Darum gehts
- Das EU-Parlament hat am Donnerstag Zölle auf US-Industriegüter ausgesetzt
- Bedingung: USA erhebt maximal 15 % Zoll auf EU-Produkte
- Der Deal wurde im August 2025 zwischen Trump und von der Leyen geschlossen
Das Europäische Parlament kommt in der Handelspolitik mit den USA einen Schritt weiter. Die Abgeordneten haben am Donnerstag in Brüssel den Weg für die Umsetzung des EU-US-Deals geebnet.

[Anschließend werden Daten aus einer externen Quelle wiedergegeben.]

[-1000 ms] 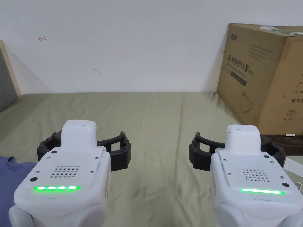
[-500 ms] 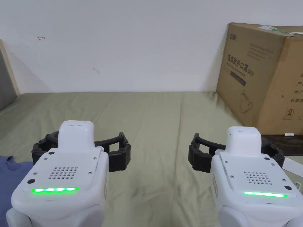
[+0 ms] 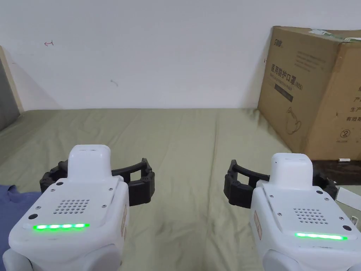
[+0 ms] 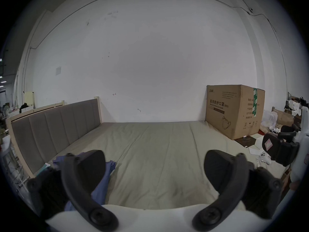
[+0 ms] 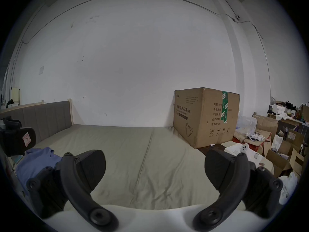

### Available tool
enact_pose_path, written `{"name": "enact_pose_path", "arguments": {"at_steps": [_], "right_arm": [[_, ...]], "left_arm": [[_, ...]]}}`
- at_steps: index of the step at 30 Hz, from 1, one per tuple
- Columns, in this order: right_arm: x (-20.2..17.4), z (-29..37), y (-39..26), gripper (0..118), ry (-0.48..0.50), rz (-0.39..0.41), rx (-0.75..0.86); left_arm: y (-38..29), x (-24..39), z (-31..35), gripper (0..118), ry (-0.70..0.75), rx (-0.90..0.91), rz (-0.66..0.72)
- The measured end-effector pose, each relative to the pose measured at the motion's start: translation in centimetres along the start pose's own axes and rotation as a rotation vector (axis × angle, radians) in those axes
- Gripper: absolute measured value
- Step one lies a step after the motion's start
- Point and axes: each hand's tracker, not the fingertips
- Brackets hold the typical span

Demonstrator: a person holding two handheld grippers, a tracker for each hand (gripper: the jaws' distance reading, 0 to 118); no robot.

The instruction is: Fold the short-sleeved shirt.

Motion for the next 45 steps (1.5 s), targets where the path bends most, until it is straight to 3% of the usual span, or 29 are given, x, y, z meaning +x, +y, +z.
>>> {"name": "enact_pose_path", "arguments": {"at_steps": [1, 2, 3, 4, 6, 9, 11, 22, 37, 45], "right_arm": [[0.0, 0.1, 0.0, 101, 0.007, -0.008, 0.003], [0.0, 0.2, 0.1, 79, 0.010, -0.008, 0.004], [-0.1, 0.3, 0.1, 45, 0.012, 0.003, 0.009], [-0.4, 0.3, 0.0, 5, -0.002, 0.023, 0.011], [-0.7, 0.3, -0.2, 4, -0.082, 0.046, 0.023], [0.0, 0.3, -0.2, 0, 0.010, -0.011, 0.004], [-0.2, 0.2, -0.3, 0, -0.031, 0.018, 0.014], [-2.0, -0.8, 0.6, 0, 0.048, -0.003, -0.008], [-18.0, -1.3, 0.8, 0, 0.579, 0.022, -0.088], [-23.0, 0.1, -0.5, 0, 0.695, 0.100, -0.120]], "left_arm": [[-0.1, 0.1, 0.3, 74, 0.002, 0.016, -0.003], [-0.2, 0.1, 0.4, 41, 0.008, 0.028, -0.008], [-0.2, 0.2, 0.4, 11, 0.012, 0.026, -0.016], [-0.2, 0.3, 0.2, 3, 0.027, 0.018, -0.024], [-0.4, 0.3, 0.1, 1, 0.025, 0.015, -0.031], [-0.4, 0.2, 0.4, 0, -0.019, 0.030, -0.022], [-0.2, 0.4, 0.2, 0, -0.023, 0.018, -0.024], [0.3, -1.9, 0.7, 0, 0.040, 0.003, -0.019], [-0.3, -15.9, 8.8, 0, 0.521, -0.050, 0.023], [-1.7, -19.6, 9.4, 0, 0.598, -0.115, 0.066]]}}
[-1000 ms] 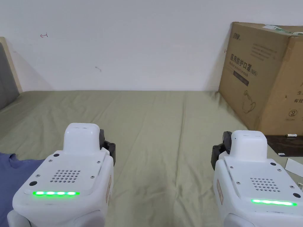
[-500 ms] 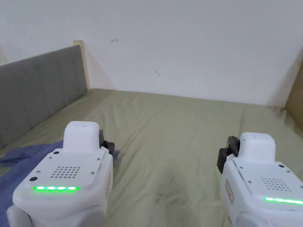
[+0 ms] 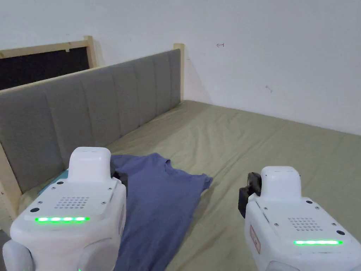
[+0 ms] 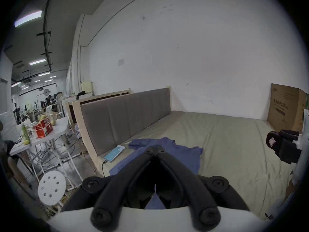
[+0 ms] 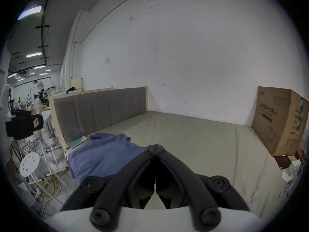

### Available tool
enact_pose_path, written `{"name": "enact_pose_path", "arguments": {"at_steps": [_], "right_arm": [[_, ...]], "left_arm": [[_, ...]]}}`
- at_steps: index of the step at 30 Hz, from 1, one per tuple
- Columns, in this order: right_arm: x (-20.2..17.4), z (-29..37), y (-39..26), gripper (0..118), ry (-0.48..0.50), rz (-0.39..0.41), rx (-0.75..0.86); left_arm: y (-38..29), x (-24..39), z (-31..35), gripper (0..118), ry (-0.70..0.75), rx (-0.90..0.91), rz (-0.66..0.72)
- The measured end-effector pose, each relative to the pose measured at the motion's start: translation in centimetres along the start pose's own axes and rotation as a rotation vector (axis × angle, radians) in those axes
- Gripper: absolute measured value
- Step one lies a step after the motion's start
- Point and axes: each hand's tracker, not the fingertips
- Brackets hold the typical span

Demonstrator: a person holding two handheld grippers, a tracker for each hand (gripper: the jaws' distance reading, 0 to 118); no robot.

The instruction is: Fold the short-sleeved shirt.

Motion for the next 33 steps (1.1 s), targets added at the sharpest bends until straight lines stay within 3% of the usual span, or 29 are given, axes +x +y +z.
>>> {"name": "enact_pose_path", "arguments": {"at_steps": [5, 8, 10, 14, 15, 17, 18, 19, 25, 31, 33], "right_arm": [[-0.6, -1.2, -0.7, 0, 0.017, -0.001, -0.037], [-0.4, -2.0, -1.3, 0, 0.018, -0.020, -0.071], [-0.2, -2.7, -1.9, 0, 0.011, -0.016, -0.096], [0.7, -4.2, -3.5, 0, -0.010, 0.002, -0.158], [1.0, -4.6, -3.8, 0, -0.018, 0.001, -0.174], [1.7, -5.5, -4.4, 0, -0.032, -0.007, -0.201], [2.1, -6.0, -4.8, 0, -0.039, -0.013, -0.217], [2.5, -6.5, -5.1, 0, -0.050, -0.022, -0.237], [4.3, -9.1, -6.8, 0, -0.082, -0.076, -0.312], [4.6, -10.3, -7.6, 0, -0.080, -0.083, -0.346], [4.5, -10.4, -7.8, 0, -0.076, -0.082, -0.349]], "left_arm": [[-1.5, 0.5, -4.8, 0, -0.073, -0.138, 0.038], [-4.5, 2.0, -12.0, 0, -0.204, -0.355, 0.061], [-6.9, 3.5, -16.3, 0, -0.189, -0.494, 0.049], [-10.6, 5.8, -21.7, 2, -0.202, -0.583, 0.034], [-11.4, 6.3, -22.7, 11, -0.198, -0.619, 0.050], [-12.6, 6.9, -24.9, 73, -0.208, -0.686, 0.053], [-13.2, 7.1, -26.0, 97, -0.198, -0.716, 0.062], [-13.8, 7.1, -26.9, 112, -0.193, -0.725, 0.066], [-15.2, 7.6, -29.9, 112, -0.160, -0.731, 0.075], [-16.1, 8.2, -30.7, 104, -0.123, -0.770, 0.044], [-15.5, 8.2, -30.6, 84, -0.126, -0.758, 0.040]]}}
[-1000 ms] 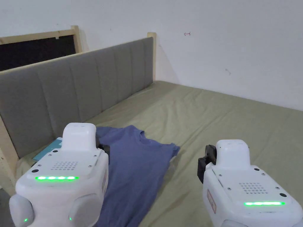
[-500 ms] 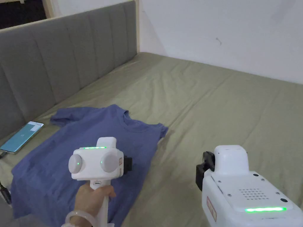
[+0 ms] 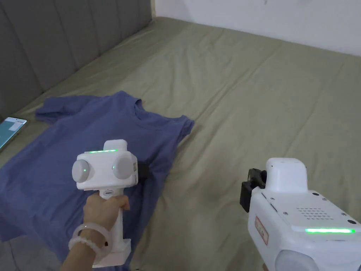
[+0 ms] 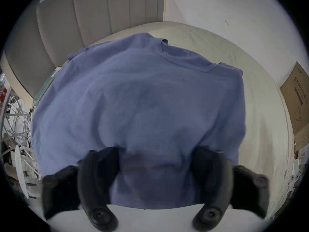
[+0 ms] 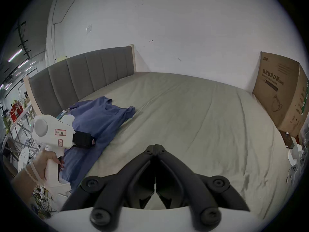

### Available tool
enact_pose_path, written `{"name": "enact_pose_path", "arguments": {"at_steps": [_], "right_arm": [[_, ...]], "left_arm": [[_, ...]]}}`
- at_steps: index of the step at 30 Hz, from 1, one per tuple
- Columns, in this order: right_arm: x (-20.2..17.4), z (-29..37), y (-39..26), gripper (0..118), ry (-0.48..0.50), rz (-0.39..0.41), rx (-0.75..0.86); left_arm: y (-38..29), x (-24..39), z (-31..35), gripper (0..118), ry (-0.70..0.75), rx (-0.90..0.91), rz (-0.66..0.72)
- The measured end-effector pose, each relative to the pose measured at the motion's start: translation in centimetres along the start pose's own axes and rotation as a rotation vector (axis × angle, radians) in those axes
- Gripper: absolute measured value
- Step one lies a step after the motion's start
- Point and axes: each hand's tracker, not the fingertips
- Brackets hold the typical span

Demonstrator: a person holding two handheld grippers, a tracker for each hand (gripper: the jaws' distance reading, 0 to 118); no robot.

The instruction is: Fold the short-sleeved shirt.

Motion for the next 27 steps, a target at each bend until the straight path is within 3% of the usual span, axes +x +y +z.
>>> {"name": "enact_pose_path", "arguments": {"at_steps": [3, 5, 6, 7, 8, 13, 18, 23, 27], "right_arm": [[-0.1, -0.1, -0.1, 0, 0.009, -0.010, -0.008], [-0.1, 0.1, -0.3, 0, 0.016, -0.018, -0.012], [-0.1, 0.1, -0.5, 0, 0.018, -0.016, -0.015], [-0.1, 0.3, -0.6, 0, 0.015, -0.011, -0.019], [-0.1, 0.5, -0.8, 0, 0.009, -0.008, -0.021], [0.9, 1.0, -1.0, 0, -0.008, -0.032, -0.034], [2.5, 2.4, -0.6, 0, -0.039, -0.051, -0.010], [5.0, 4.8, 0.0, 0, -0.067, -0.114, 0.037], [7.9, 7.8, 0.6, 0, -0.118, -0.156, 0.096]], "left_arm": [[0.4, -0.3, 0.4, 47, 0.029, 0.004, -0.021], [0.3, -1.1, 0.5, 1, 0.076, 0.041, 0.034], [0.1, -1.6, 0.5, 1, 0.116, 0.041, 0.059], [-0.1, -2.4, 0.2, 1, 0.000, 0.020, 0.142], [-0.1, -2.6, 0.1, 1, 0.003, 0.007, 0.159], [0.3, -1.9, 1.9, 1, 0.012, 0.001, 0.104], [1.9, -3.1, 5.7, 1, -0.135, 0.033, 0.225], [4.4, -0.1, 10.9, 1, -0.179, 0.122, 0.147], [5.6, 6.9, 14.2, 1, -0.267, 0.153, 0.048]]}}
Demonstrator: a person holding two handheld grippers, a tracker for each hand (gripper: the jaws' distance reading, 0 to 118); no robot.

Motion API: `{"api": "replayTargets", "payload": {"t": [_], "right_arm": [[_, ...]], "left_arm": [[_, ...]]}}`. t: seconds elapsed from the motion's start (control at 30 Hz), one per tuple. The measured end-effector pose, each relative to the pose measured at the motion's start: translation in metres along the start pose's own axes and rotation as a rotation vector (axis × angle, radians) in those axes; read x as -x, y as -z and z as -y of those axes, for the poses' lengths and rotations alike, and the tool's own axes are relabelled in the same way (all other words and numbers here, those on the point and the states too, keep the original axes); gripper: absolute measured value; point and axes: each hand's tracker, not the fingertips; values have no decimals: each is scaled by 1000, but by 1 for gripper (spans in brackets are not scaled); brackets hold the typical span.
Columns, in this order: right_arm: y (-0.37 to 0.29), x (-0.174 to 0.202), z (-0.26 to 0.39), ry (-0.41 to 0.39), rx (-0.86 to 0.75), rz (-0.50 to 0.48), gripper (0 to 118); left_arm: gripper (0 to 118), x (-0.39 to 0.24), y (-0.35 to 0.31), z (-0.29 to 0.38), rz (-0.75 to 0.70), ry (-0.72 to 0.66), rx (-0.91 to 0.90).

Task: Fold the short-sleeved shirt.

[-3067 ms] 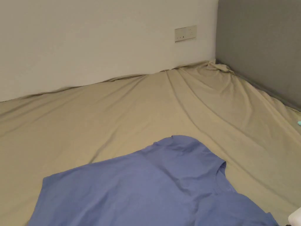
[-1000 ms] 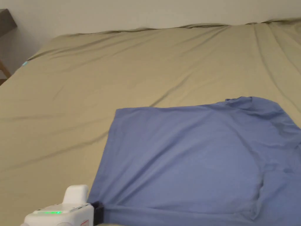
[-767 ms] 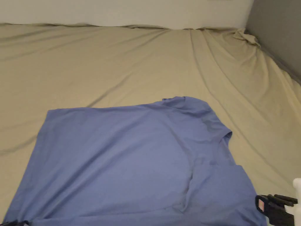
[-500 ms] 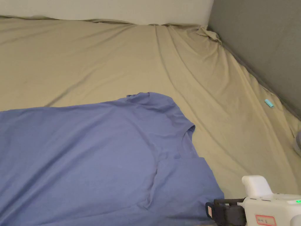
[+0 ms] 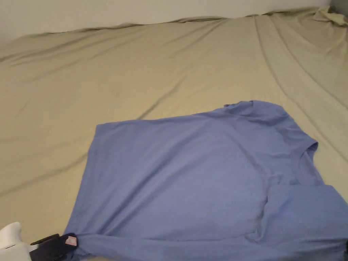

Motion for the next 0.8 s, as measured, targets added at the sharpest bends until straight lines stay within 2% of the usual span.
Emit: {"api": "replayTargets", "payload": {"t": [0.07, 0.1, 0.2, 0.43, 0.5, 0.6, 0.73, 0.8], "right_arm": [[-5, 3, -8, 0, -50, -17, 9], [-8, 21, -14, -10, -78, -15, 9], [-2, 33, -37, -27, -151, -22, 9], [48, 42, -125, -76, -179, 14, 8], [69, 40, -149, -68, -174, 28, 8], [101, 44, -176, -108, -146, 78, 8], [142, 40, -188, -129, -90, 143, 9], [163, 38, -186, -167, -60, 186, 9]], "left_arm": [[8, -3, 0, -5, 3, -1, -11], [8, -6, 0, -8, 14, -12, -19], [8, -10, 2, -24, 51, -54, -48], [8, -27, 31, -77, 74, -74, -106], [8, -31, 45, -95, 71, -83, -117], [8, -40, 72, -119, 12, -37, -118], [8, -49, 113, -136, -71, 7, -77], [8, -49, 130, -139, -122, 31, -70]]}}
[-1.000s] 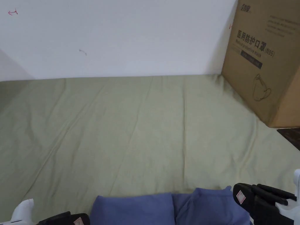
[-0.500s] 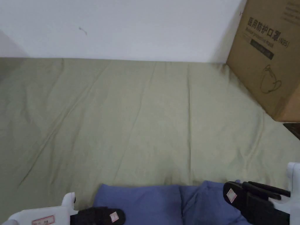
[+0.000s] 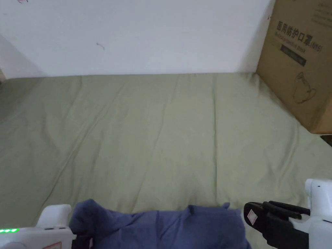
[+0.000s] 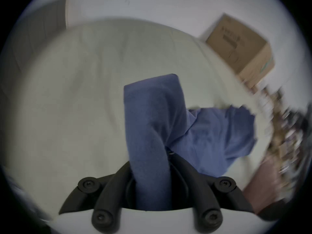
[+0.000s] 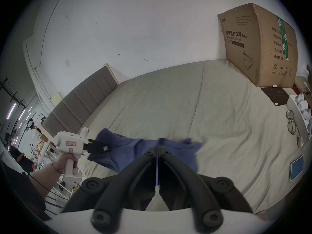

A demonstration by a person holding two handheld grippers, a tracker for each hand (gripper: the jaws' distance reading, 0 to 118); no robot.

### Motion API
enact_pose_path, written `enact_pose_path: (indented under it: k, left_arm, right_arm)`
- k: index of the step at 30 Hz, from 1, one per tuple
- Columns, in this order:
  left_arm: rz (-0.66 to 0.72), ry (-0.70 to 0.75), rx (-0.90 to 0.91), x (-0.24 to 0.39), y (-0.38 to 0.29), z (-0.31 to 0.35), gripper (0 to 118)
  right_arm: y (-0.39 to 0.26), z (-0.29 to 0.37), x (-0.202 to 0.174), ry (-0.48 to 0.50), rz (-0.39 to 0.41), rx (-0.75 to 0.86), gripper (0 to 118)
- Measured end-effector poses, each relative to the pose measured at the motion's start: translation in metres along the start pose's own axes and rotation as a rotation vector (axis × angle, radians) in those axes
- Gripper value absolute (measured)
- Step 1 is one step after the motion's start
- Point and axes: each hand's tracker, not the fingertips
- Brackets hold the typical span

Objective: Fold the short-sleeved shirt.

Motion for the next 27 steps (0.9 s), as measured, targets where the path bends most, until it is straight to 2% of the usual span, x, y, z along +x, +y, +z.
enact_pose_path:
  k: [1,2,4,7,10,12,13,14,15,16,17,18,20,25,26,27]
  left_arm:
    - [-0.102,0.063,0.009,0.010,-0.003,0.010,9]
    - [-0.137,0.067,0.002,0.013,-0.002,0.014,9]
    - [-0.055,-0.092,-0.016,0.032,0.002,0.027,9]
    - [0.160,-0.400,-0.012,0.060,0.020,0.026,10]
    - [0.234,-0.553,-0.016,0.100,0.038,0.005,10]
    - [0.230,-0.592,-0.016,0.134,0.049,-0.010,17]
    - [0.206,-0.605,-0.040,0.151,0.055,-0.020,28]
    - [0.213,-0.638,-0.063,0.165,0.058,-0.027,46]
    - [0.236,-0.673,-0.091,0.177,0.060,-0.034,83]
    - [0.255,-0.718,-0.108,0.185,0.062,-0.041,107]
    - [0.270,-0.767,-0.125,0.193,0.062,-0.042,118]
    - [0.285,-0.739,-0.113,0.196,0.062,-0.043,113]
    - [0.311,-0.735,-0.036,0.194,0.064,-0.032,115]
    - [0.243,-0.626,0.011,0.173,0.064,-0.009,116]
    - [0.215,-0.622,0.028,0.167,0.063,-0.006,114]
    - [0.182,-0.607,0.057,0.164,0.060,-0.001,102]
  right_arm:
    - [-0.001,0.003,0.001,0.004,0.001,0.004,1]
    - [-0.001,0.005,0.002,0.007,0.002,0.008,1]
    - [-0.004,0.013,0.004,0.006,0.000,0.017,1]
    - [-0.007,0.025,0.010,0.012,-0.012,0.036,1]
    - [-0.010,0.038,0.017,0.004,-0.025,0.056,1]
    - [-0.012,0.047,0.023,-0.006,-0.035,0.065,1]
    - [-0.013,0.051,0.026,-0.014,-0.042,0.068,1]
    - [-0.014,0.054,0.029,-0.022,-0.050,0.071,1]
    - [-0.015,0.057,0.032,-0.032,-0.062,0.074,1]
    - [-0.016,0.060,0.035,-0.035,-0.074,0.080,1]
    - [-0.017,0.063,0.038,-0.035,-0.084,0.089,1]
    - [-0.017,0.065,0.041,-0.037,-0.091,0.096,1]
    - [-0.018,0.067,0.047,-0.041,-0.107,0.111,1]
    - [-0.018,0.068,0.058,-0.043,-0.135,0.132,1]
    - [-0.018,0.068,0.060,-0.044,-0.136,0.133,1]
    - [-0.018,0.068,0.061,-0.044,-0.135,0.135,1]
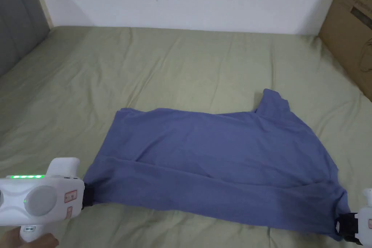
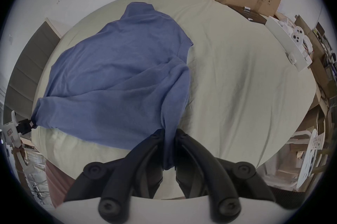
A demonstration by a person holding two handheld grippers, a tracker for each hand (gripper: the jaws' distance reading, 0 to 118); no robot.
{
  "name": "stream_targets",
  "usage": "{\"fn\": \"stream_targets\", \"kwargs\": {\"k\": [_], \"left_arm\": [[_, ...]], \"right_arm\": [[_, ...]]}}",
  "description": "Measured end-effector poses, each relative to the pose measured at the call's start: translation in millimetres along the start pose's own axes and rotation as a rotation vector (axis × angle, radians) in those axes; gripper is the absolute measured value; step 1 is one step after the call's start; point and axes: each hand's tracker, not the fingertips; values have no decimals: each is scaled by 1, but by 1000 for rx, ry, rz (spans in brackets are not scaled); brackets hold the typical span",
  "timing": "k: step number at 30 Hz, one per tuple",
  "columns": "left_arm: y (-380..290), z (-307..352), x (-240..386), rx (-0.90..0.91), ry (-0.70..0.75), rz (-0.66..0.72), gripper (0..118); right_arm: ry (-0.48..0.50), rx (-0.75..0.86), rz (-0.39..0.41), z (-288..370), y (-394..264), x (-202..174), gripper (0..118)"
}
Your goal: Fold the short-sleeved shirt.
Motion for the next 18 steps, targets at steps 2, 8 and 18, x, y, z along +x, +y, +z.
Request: {"fn": "stream_targets", "kwargs": {"k": [2,8,18], "left_arm": [[-4,11,-3,11,-3,6,2],[-49,46,-10,21,9,24,2],[-74,42,-5,-6,93,32,56]], "right_arm": [[-7,-8,4,10,-6,0,10],[-11,-47,-7,35,-54,21,10],[-130,-27,-9,38,-69,24,77]]}}
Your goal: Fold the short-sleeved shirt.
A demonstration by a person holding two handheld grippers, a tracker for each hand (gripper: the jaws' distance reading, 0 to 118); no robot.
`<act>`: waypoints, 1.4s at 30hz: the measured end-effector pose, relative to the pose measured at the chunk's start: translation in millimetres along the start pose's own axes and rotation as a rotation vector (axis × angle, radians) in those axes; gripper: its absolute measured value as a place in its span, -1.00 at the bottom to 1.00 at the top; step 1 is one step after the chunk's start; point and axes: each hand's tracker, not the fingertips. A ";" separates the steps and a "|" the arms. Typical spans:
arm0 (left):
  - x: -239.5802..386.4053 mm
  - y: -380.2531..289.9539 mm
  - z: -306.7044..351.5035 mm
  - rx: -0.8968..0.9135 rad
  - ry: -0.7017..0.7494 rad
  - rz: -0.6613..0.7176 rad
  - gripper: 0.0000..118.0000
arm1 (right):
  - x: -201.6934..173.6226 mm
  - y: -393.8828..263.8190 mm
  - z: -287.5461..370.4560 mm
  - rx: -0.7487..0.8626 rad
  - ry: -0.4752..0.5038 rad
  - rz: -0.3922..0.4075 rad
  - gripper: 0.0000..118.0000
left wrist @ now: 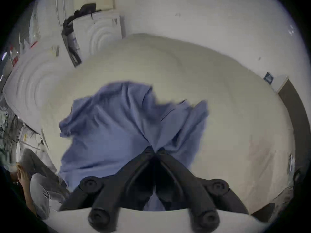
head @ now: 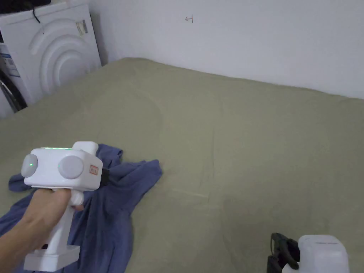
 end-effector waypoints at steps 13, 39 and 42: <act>247.3 67.3 125.3 0.229 -0.385 -0.343 -1.00 | 87.6 -14.9 97.7 0.082 -0.199 -0.123 -1.00; 442.3 -46.5 -48.8 -0.025 -0.656 -0.438 0.95 | 180.2 -54.2 63.6 -0.048 -0.382 -0.259 -1.00; 387.8 -42.3 4.4 0.095 -0.608 -0.431 0.53 | 172.2 -47.7 73.9 -0.003 -0.376 -0.231 -1.00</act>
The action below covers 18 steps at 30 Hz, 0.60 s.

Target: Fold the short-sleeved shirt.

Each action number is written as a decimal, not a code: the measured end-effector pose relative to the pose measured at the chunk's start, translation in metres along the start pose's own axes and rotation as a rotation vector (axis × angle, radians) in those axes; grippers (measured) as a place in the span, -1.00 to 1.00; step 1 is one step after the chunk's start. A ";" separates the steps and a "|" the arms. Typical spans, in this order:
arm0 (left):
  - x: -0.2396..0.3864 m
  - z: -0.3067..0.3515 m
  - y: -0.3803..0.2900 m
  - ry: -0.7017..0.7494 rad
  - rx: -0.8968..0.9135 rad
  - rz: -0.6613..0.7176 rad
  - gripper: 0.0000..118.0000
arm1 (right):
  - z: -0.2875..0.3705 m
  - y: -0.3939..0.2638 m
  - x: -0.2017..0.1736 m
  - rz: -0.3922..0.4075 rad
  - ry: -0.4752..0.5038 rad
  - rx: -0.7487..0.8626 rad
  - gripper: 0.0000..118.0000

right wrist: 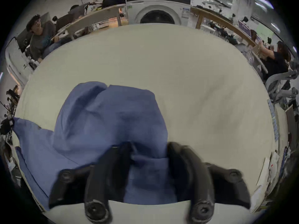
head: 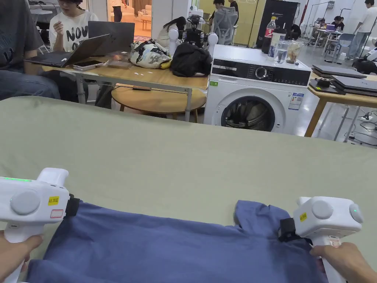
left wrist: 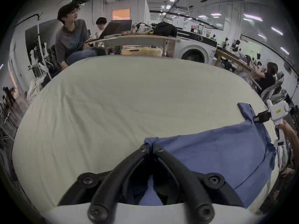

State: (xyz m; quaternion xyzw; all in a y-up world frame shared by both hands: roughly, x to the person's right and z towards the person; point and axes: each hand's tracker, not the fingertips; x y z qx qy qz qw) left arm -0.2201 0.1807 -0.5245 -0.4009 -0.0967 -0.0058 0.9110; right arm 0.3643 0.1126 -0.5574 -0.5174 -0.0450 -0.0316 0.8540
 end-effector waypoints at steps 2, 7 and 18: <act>0.000 -0.003 -0.002 0.001 -0.004 -0.004 -1.00 | 0.002 0.000 -0.001 0.018 -0.013 0.000 -1.00; -0.001 0.000 -0.004 -0.010 0.000 0.020 -1.00 | 0.027 -0.011 0.003 0.015 0.040 0.083 -1.00; -0.014 0.079 -0.024 -0.037 0.094 0.042 -1.00 | 0.160 -0.080 -0.002 -0.008 0.036 0.288 -1.00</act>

Konkret stimmten sie dafür, europäische Zölle auf US-Industriegüter vorübergehend auszusetzen – knüpften daran jedoch klare Bedingungen. Zollfreiheit werde nur akzeptiert, wenn europäische Produkte von einem 50-Prozent-Zoll auf Aluminium- und Stahlprodukte ausgenommen werden.
Industriezölle gestrichen
Die Abschaffung der Industriezölle ist Teil des Deals, der US-Präsident Donald Trump (79) und EU-Kommissionspräsidentin Ursula von der Leyen (67) im vergangenen August geschlossen haben. Die USA stimmten zu, auf die meisten EU-Produkte maximal einen 15-prozentigen Zoll zu erheben.
Im Januar hatten die Parlamentarier ihre Arbeit auf Eis gelegt – wegen der Drohungen von Donald Trump in Richtung Grönland. Mittlerweile haben sich die Wogen offenbar ein wenig geglättet – nun geht der Entwurf in die Verhandlungen mit den EU-Staaten.